In practice in many developing countries the Auditor-General's
report is three, four, five years late, so although public accounts
committees exist in many Parliaments, the fact of the matter is
they do not have information to work on that is in any sense up
to date. Secondly, and I am in danger of repeating myself but
it is a very important area, Anti-Corruption Bureaux are important.
Their empowerment and the fact that they are responsible not to
the Presidency but to Parliament, or have some other guarantee
of independence, is very important. Tendering procedures are extremely
important but generally have been subverted in the aid process
very widely in ways that we touch on in our longer report. Enabling
civil society, as it were, to fight a reasonable fight is a very
necessary objective because it is extremely difficult if you have
no resources and you are unable to establish a presence to conduct
an anti-corruption campaign or anything of that kind. In terms
of what can be done, one can then have very tangible projects.

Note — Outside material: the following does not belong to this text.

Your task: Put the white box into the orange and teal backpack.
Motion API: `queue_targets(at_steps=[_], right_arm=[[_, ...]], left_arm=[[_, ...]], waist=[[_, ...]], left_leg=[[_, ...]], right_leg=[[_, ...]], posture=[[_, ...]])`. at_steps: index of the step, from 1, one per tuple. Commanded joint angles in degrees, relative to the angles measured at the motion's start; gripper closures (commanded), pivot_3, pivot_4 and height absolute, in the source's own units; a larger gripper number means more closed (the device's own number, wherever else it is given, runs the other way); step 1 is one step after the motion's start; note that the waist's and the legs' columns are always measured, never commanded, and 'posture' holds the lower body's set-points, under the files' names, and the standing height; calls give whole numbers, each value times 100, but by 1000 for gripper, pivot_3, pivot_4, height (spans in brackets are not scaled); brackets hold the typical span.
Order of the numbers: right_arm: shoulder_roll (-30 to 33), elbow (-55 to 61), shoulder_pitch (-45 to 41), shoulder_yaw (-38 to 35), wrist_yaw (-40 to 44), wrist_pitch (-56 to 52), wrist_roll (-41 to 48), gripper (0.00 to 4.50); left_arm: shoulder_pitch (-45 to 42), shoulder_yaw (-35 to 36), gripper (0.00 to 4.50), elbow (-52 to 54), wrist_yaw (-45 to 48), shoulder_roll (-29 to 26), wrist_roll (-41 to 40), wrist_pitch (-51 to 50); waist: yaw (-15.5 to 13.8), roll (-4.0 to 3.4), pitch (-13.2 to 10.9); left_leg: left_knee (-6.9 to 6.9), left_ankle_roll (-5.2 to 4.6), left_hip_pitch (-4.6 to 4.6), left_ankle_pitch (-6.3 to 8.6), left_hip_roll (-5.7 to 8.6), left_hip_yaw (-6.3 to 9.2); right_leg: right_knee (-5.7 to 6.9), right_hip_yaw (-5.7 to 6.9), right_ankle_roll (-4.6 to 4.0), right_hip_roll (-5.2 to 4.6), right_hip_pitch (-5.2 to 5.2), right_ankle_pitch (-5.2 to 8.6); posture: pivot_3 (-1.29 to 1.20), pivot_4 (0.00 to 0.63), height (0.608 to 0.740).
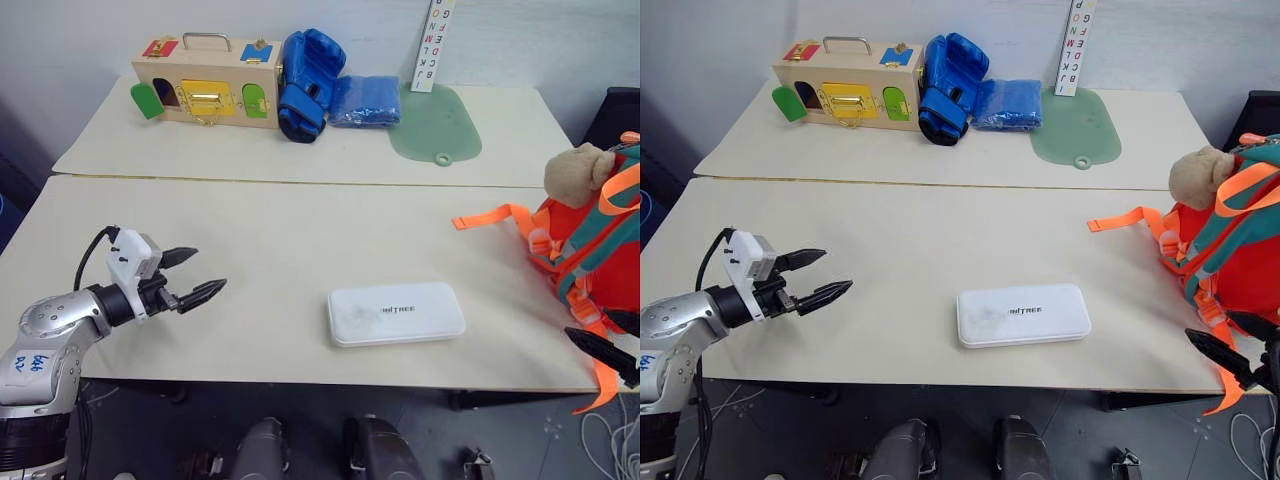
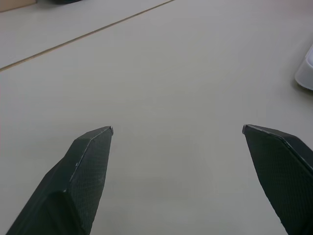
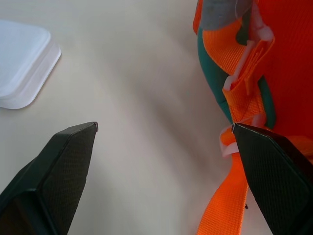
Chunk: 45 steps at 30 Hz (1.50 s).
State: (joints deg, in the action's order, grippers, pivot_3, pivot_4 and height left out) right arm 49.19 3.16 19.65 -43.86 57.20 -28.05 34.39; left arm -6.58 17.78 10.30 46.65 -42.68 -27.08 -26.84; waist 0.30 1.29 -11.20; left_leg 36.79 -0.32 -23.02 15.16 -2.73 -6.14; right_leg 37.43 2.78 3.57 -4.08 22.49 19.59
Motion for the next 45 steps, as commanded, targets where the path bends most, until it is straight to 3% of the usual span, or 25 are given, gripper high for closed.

Chairman, you may not wish me to go into this now but we do wish
to mention at some stage the Anti-Bribery Pact in relation to
particular tender procedures.
Chairman
139. Whilst we are on it you should go into
that.
(Mr Cockcroft) For some time TI has been championing
the concept of an Anti-Bribery Pact in relation to individual
projects. The concept is that where you have a large project,
or possibly a privatisation process, in order to pre-qualify the
companies interested should, ahead of the tendering procedure,
sign a document which states that they will not pay a bribe in
relation to that particular project. The consequence of that is
you have a group of companies, let us say six, for a road construction
project who have agreed ahead of the award of the contract that
no bribe will be paid. So the selection takes place on the basis
of those who have pre-qualified along those lines. The further
intention is that this process will be monitored by civil society
groups, which might include a TI chapter or might not. Thirdly,
there will be a mechanism for redress. In other words, if after
a year one of the other companies concludes that some corrupt
payment has been made by the winning bidder then that will be
open to challenge. Each party agrees ahead of the award to accept
that this process may unfold. This has now been applied in a number
of cases. It is currently being applied in relation to the extension
of the Metro System in Buenos Aires. It was applied in Panama
in relation to the privatisation of telecommunications. It is
being applied in Colombia in relation to a multi-donor-funded
very large scale road project. It is being applied, for example,
in Bhaktapur in Nepal which has agreed to apply this system to
the award of local contracts within that particular community.
There are several other examples. Our perception within TI now
is that this process is gaining some ground. It may seem rather
tortuous and cumbersome but actually it is working in a number
of cases. There is a rather extraordinary point which is that
the World Bank does not like this, and in order for a World Bank
funding to take place there has to be a requirement that the national
legislative system sets up this procedure. That may sound extremely
arcane, the reason is that the World Bank lawyers have claimed
that this process infringes on the rights of companies in their
member states to bid freely on contracts.
Barbara Follett: That is extraordinary.